La présidente de la Commission européenne, Ursula von der Leyen, a déclaré aux grandes plateformes en ligne qu’il n’y avait « plus d’excuses » pour ne pas protéger les enfants en ligne, alors qu’elle dévoilait son système de vérification de l’âge qui, selon elle, était prêt à être déployé.
L’application européenne de vérification de l’âge pour les plateformes en ligne est « techniquement prête » et sera bientôt déployée, a déclaré mercredi la présidente de la Commission européenne, Ursula von der Leyen, alors qu’un nombre croissant de pays poursuivent leurs projets visant à restreindre l’accès des jeunes utilisateurs aux réseaux sociaux.
Le système est basé sur une « preuve à connaissance nulle », ce qui signifie que les utilisateurs des réseaux sociaux pourront vérifier leur âge sans partager de données personnelles avec les plateformes.
Les utilisateurs pourront vérifier leur âge, par exemple à l’aide de documents officiels tels que les systèmes d’identification électronique, l’application générant une preuve d’âge qui sera ensuite partagée avec les plateformes sans révéler de données personnelles.
Sept États membres, dont la France, l’Espagne et l’Italie, envisagent d’intégrer le système dans les portefeuilles nationaux d’identité numérique, a déclaré von der Leyen.
Les responsables européens ont averti que les enfants sont de plus en plus exposés à des contenus préjudiciables en ligne, citant comme exemples la cyberintimidation et les fonctionnalités addictives conçues pour maximiser l’engagement.
L’Europe fait pression pour la sécurité des enfants
L’annonce faite à Bruxelles intervient alors que des pays comme la Grèce, la France, l’Espagne et le Danemark vont de l’avant avec des restrictions nationales sur l’utilisation des médias sociaux par les enfants.

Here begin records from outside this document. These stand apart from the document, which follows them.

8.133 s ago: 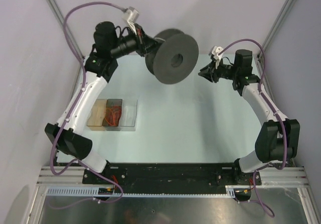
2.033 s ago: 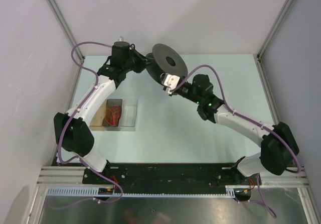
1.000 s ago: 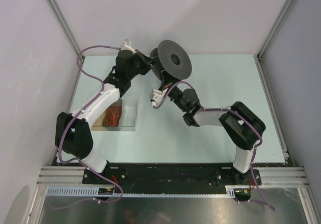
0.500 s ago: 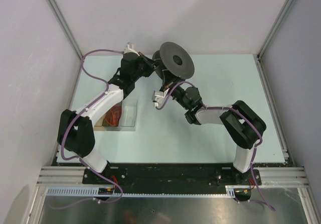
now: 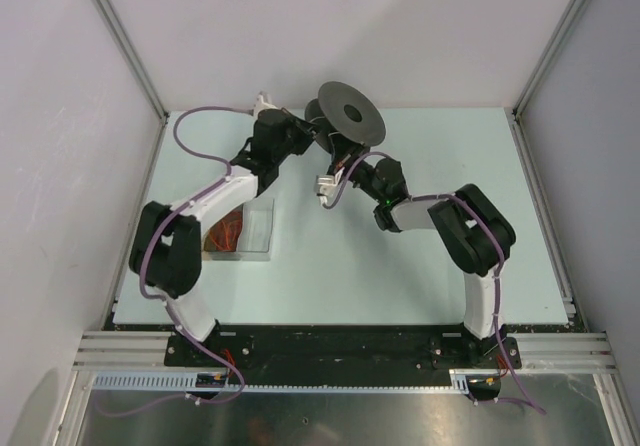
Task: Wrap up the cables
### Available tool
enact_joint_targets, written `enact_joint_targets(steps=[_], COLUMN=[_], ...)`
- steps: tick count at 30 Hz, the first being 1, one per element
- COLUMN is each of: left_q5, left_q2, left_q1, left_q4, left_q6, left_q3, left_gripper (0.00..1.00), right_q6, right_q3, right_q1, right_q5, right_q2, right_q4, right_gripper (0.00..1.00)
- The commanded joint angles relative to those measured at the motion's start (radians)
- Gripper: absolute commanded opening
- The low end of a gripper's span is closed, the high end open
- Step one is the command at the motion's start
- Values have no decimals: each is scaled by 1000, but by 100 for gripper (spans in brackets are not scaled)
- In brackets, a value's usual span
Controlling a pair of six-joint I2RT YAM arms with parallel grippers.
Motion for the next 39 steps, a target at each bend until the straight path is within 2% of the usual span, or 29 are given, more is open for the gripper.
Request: enact_joint_targets(steps=[1, 12, 18, 28, 33, 39], left_q5=[163, 236, 259, 212, 203, 190], left_q2=[71, 318, 489, 690, 748, 758], left_q1=[-46, -14, -9, 13, 24, 34], left_q4=[151, 270, 362, 369, 366, 350], left_q6=[-72, -125, -144, -118, -134, -130], left_q3=[5, 92, 198, 364, 391, 398], left_gripper=[0, 0, 0, 0, 7, 27], right_q6=[-43, -43, -50, -95, -112, -146], right_q3=[100, 296, 473, 823, 856, 854], right_q1=[-57, -154, -189, -231, -239, -252], right_q5=[-96, -126, -144, -184, -202, -219], right_q2=[96, 357, 516, 777, 818, 847], right_q4=[66, 68, 27, -135, -170, -189], right_gripper=[0, 0, 0, 0, 0, 0])
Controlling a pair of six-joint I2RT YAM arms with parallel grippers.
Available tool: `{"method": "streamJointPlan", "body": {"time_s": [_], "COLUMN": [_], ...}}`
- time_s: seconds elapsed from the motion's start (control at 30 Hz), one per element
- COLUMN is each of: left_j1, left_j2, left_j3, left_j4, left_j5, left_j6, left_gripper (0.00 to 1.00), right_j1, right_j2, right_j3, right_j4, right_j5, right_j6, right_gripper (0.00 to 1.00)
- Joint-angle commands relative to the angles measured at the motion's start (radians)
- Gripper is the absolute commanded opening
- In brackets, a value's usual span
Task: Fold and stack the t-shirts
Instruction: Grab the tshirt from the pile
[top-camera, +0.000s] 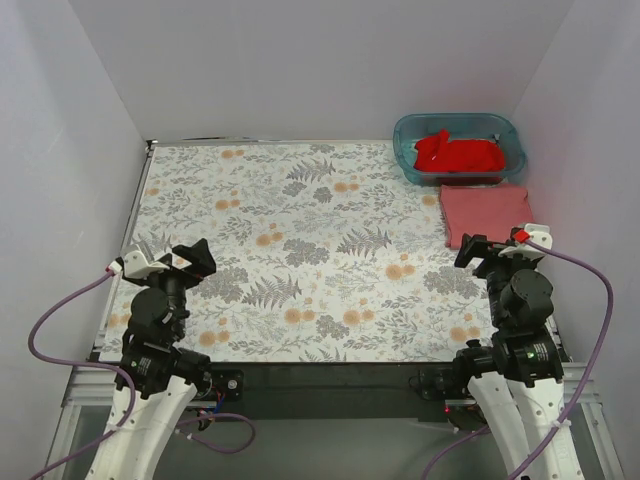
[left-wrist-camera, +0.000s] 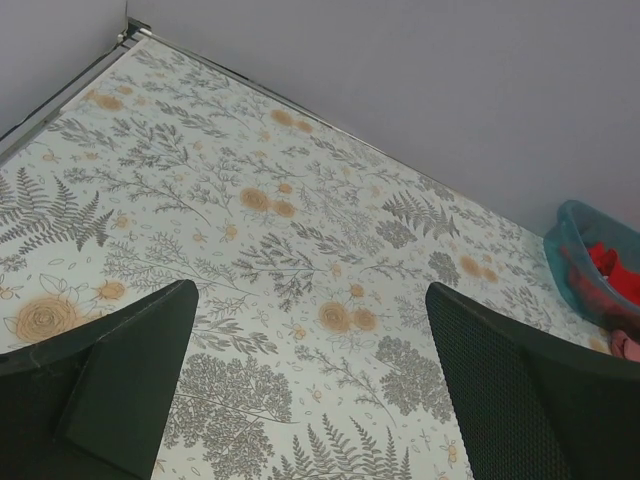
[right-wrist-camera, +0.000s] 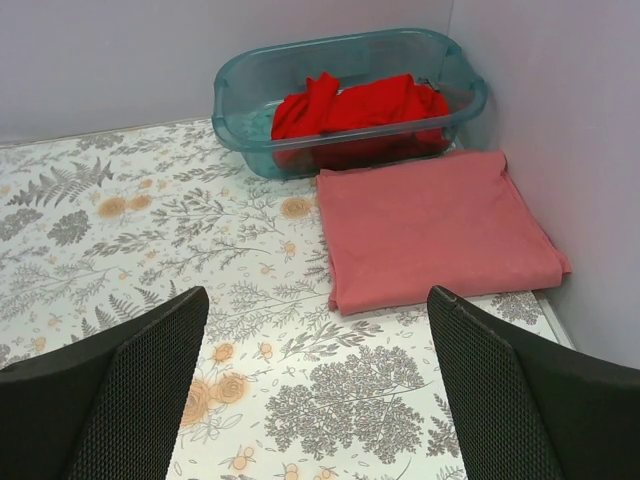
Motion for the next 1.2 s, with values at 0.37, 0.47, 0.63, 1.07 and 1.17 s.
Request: {"method": "streamJointPlan", "body": {"time_s": [0.37,0.47,0.63,1.07,1.17], "left_j1": [-0.003,-0.003,-0.003,-0.001,-0.003], "left_j2": [0.01,0.03,0.102,0.114,0.14], "left_j3": [-0.062,-0.064,-0.053,-0.073,-0.073], "left_j4": [0.041,0.044,0.052,0.066,0.066], "left_j5": [-0.009,0.036,0.085,0.105,0.116], "left_j6": [-0.055,-0.052,-0.052,-0.028,-0.022], "left_gripper": [0.98,0.98,0.98,0.98,0.98], "right_j1": [0.006,0.005,0.003,-0.165,-0.175], "right_j2": [0.234,0.403,0.765,1.573,1.724], "right_j3": [0.032,0.119,0.358,1.04,1.178], "right_j4": [0.192,0.21,0.221,0.172,0.144], "right_j5": [-0.108,-0.076,-0.005,-0.128,-0.13], "right_j6": [0.023,0.047,0.048,-0.018,-0.032], "right_gripper": [0.99,0.98,0.98,0.91,0.88]}}
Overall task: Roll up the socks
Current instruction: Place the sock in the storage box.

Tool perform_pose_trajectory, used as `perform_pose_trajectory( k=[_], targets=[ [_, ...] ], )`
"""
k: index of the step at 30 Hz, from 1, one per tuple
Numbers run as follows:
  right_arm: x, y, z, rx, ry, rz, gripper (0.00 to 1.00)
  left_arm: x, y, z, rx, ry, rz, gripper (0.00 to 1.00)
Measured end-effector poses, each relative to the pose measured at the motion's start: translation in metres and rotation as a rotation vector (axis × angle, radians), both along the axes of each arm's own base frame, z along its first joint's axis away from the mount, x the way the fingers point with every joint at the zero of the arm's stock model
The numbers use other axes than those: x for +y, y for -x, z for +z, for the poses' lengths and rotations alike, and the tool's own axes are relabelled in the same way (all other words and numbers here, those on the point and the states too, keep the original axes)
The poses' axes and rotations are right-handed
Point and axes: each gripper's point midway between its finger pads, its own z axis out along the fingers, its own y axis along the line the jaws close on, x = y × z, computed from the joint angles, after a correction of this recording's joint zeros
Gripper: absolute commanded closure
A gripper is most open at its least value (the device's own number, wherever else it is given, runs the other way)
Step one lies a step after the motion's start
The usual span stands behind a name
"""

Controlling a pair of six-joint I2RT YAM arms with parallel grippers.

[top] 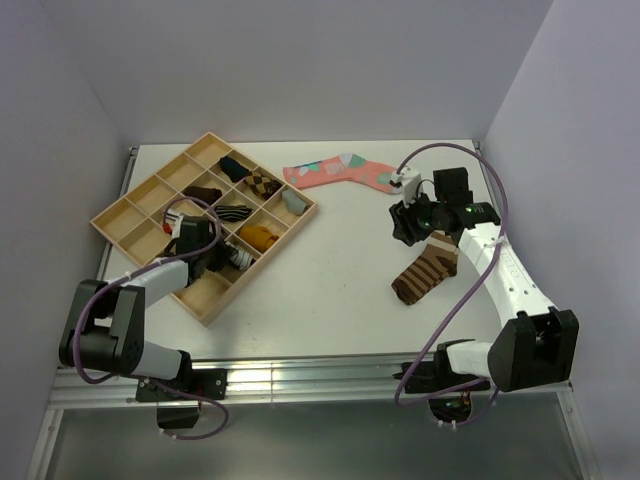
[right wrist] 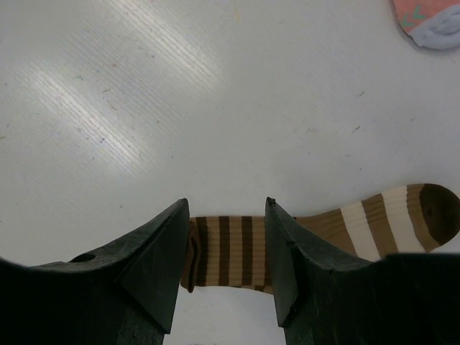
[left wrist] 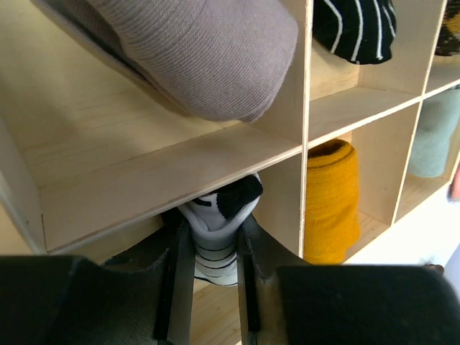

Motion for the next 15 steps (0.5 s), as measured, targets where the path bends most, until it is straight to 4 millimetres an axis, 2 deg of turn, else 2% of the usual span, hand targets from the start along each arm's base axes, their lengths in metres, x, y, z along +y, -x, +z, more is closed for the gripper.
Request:
perform_pose_trajectory(
  k=[3,4,5,7,8,10,12,15],
  targets=[
    [-0.002,0.0,-0.002,-0.002,0.014,0.004,0.46,0.001,0.001,0.0,0.039,-0.012,0.004,0.99],
    [-0.003,-0.001,-0.003,-0.001,0.018,0.005,0.46,0.001,0.001,0.0,0.05,-0.015,0.003,0.96],
    [-0.003,-0.001,-0.004,0.003,0.021,0.007,0.46,0.002,0.0,-0.001,0.061,-0.019,0.004,0.88],
    [-0.003,0.0,-0.008,0.017,0.025,0.009,0.46,0.002,0.0,-0.002,0.082,-0.023,0.003,0.81],
    [-0.004,0.0,-0.01,0.024,0.028,0.012,0.47,0.002,0.0,-0.003,0.091,-0.025,0.004,0.74],
    [-0.004,0.0,-0.015,0.042,0.034,0.016,0.47,0.002,0.0,-0.004,0.101,-0.027,0.003,0.73],
    [-0.005,0.002,-0.021,0.066,0.04,0.019,0.47,0.002,0.0,-0.004,0.106,-0.029,0.002,0.67],
    [-0.006,0.004,-0.026,0.09,0.049,0.022,0.47,0.002,0.002,-0.003,0.109,-0.033,0.002,0.55]
  ],
)
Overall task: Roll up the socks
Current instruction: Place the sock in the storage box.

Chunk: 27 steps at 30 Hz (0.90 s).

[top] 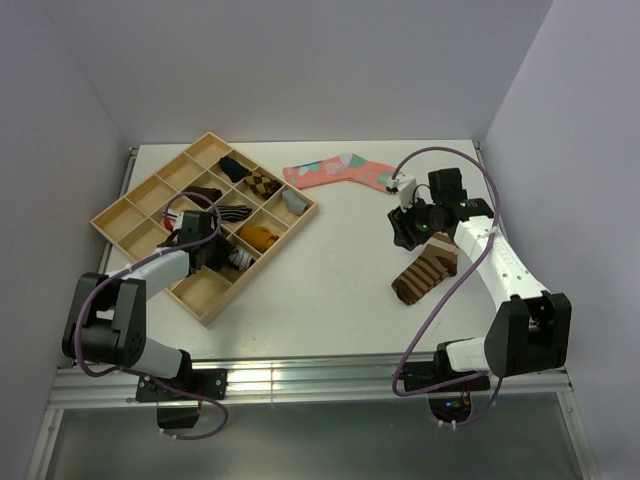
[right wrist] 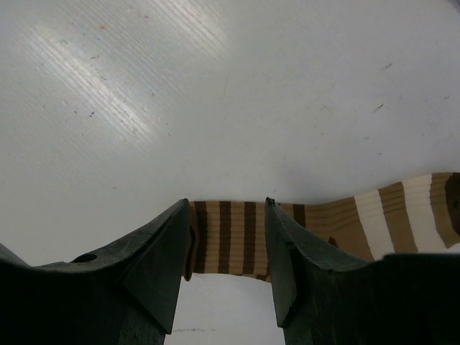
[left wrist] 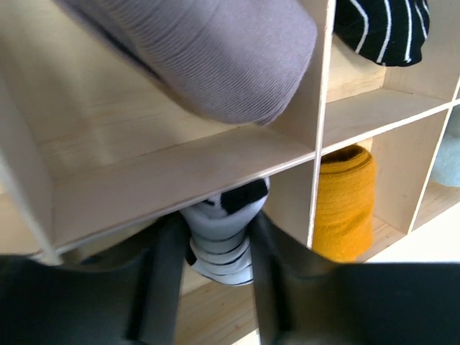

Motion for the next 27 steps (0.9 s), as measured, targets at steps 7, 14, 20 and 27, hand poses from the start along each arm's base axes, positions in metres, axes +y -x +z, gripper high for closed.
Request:
perform_pose_trajectory(
  k=[7,14,20,27],
  targets=[
    [-0.001,0.002,-0.004,0.019,0.013,0.007,0.46,0.007,0.01,0.011,0.001,-0.035,0.007,0.5],
    [-0.003,0.003,-0.013,0.054,0.029,0.012,0.46,0.006,0.017,0.031,-0.034,-0.033,-0.002,0.46],
    [-0.007,0.006,-0.017,0.069,0.052,0.014,0.47,0.004,0.017,0.063,-0.128,-0.015,-0.009,0.46],
    [-0.019,0.035,-0.032,0.094,0.116,0.047,0.47,-0.007,0.022,0.108,-0.254,0.008,-0.046,0.46]
  ],
)
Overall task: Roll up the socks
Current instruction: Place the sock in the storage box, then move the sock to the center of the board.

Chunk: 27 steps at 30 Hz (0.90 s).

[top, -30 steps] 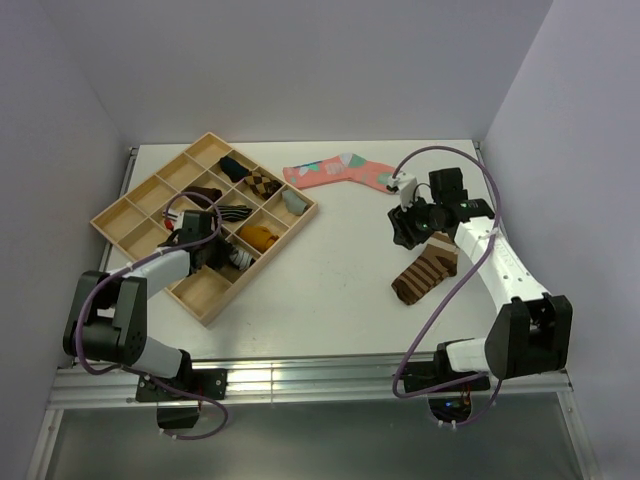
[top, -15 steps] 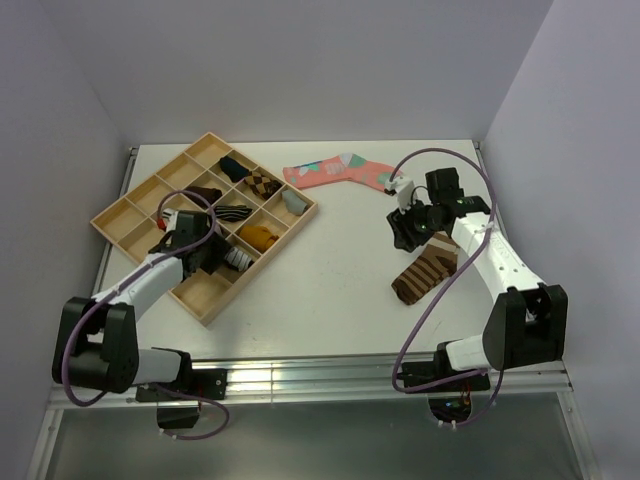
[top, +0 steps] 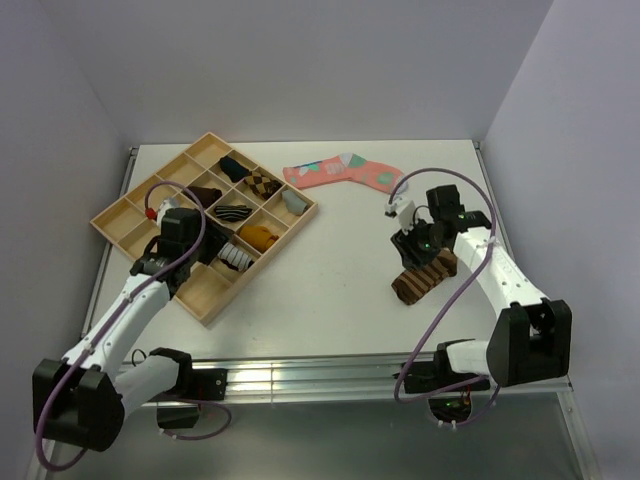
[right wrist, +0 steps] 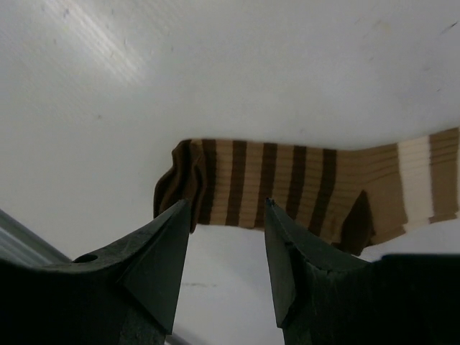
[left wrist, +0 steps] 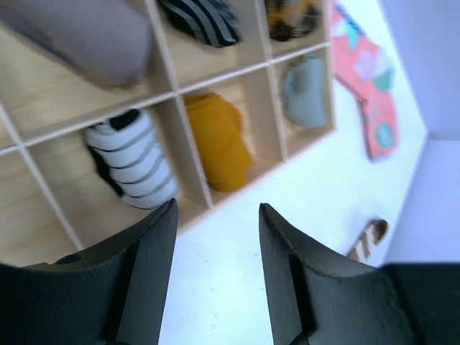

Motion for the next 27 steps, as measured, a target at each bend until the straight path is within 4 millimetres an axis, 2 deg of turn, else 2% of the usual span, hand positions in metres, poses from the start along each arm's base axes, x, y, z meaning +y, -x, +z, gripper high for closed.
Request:
perform_pose_trajectory(
  k=[5,8,12,21,27],
  targets=[
    [-0.01,0.04,-0.029,0.096,0.063,0.044,0.43,-0.025,0.007,0.036,-0.103,0.028,-0.078,0.46],
    [-0.011,0.052,-0.035,0.141,0.073,0.062,0.42,-0.042,0.012,0.044,-0.128,0.04,-0.134,0.46],
    [-0.009,0.059,-0.038,0.185,0.064,0.076,0.4,-0.055,0.017,0.044,-0.127,0.044,-0.173,0.46],
    [-0.006,0.067,-0.066,0.339,0.074,0.082,0.39,-0.063,0.015,0.051,-0.161,0.057,-0.193,0.46],
    [0.001,0.064,-0.066,0.351,0.061,0.084,0.39,-0.064,0.015,0.052,-0.164,0.059,-0.196,0.46]
  ],
)
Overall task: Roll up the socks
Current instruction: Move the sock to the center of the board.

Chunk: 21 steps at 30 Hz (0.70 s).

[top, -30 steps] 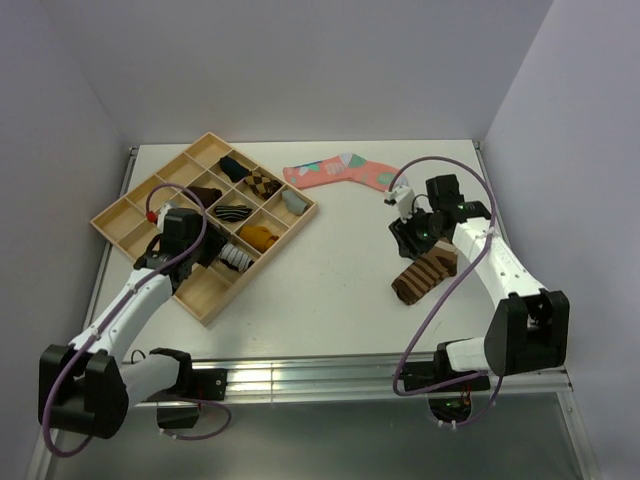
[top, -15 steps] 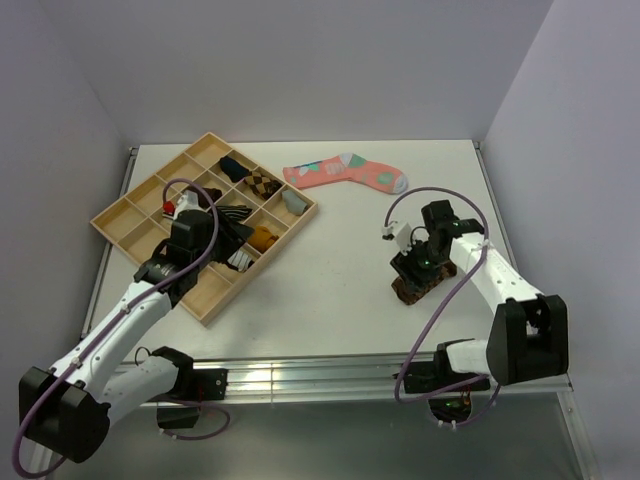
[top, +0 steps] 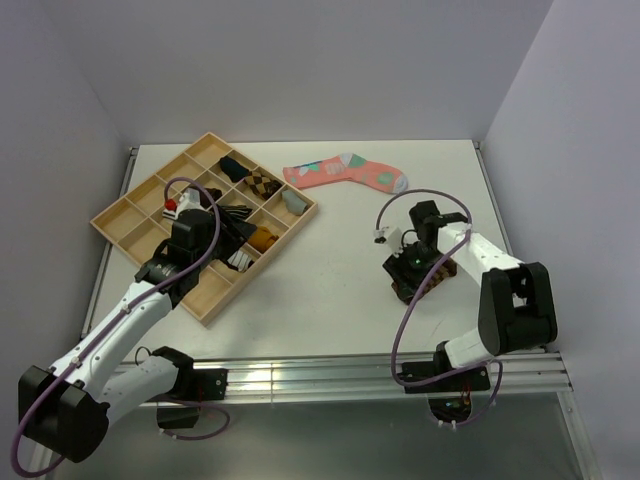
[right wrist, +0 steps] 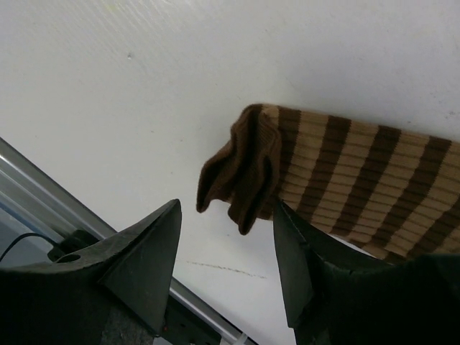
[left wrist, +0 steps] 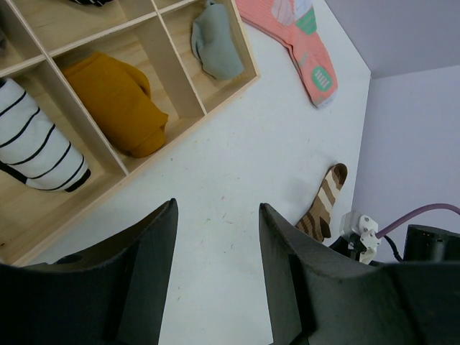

Mercredi dernier, le Premier ministre grec Kyriakos Mitsotakis s’est engagé à faire pression sur l’UE pour qu’elle adopte des outils standardisés de vérification de l’âge afin de mieux réglementer la sécurité en ligne des enfants, car il a également insisté sur la nécessité de renforcer les mesures d’application pour lutter contre la « conception addictive » des applications de médias sociaux pour les jeunes.
Le pays méditerranéen a annoncé son intention d’interdire les réseaux sociaux aux moins de 15 ans à partir de l’année prochaine.
En France, les législateurs ont déjà décidé de faire avancer une législation qui interdirait l’utilisation des médias sociaux aux moins de 15 ans et interdirait l’utilisation des téléphones portables dans les lycées, les députés ayant adopté le projet de loi par 130 voix contre 21.
Le président français Emmanuel Macron est à la tête d’une campagne menée par les dirigeants européens pour discuter d’actions contre l’accès des enfants européens aux médias sociaux, alors qu’il se prépare à organiser un appel vidéo jeudi pour discuter des restrictions.
L’approche de l’UE
Le système de vérification de l’UE à l’échelle européenne serait open source, ce qui signifie que son code pourrait être vérifié de manière indépendante.
Les responsables ont déclaré que l’objectif était de développer un système unique à l’échelle de l’UE, en évitant une mosaïque d’approches nationales.
Cependant, ils n’ont pas fourni de calendrier pour le déploiement complet du système dans l’ensemble du bloc, ni annoncé si les plates-formes seraient tenues de l’adopter.
Cette décision vise les grandes plateformes telles que TikTok, Facebook, Instagram et Snapchat de Meta, qui sont en conflit avec la loi bruxelloise sur les services numériques (DSA) sur la sécurité des enfants et la conception addictive.
Plus récemment, la Commission a ouvert une enquête sur l’application de partage de photos Snapchat, accusée de ne pas avoir protégé les enfants. Des enquêtes similaires ont été ouvertes sur Facebook, Instagram, TikTok et quatre plateformes pornographiques.
En proposant son propre système de vérification de l’âge, la Commission européenne cherche à créer un moyen plus standardisé permettant aux principales plateformes technologiques de vérifier l’âge des utilisateurs à travers le bloc.
Face à un projet visant à vérifier l’âge des utilisateurs des réseaux sociaux, les entreprises n’ont « plus d’excuses » pour ne pas protéger les enfants en ligne, a déclaré von der Leyen.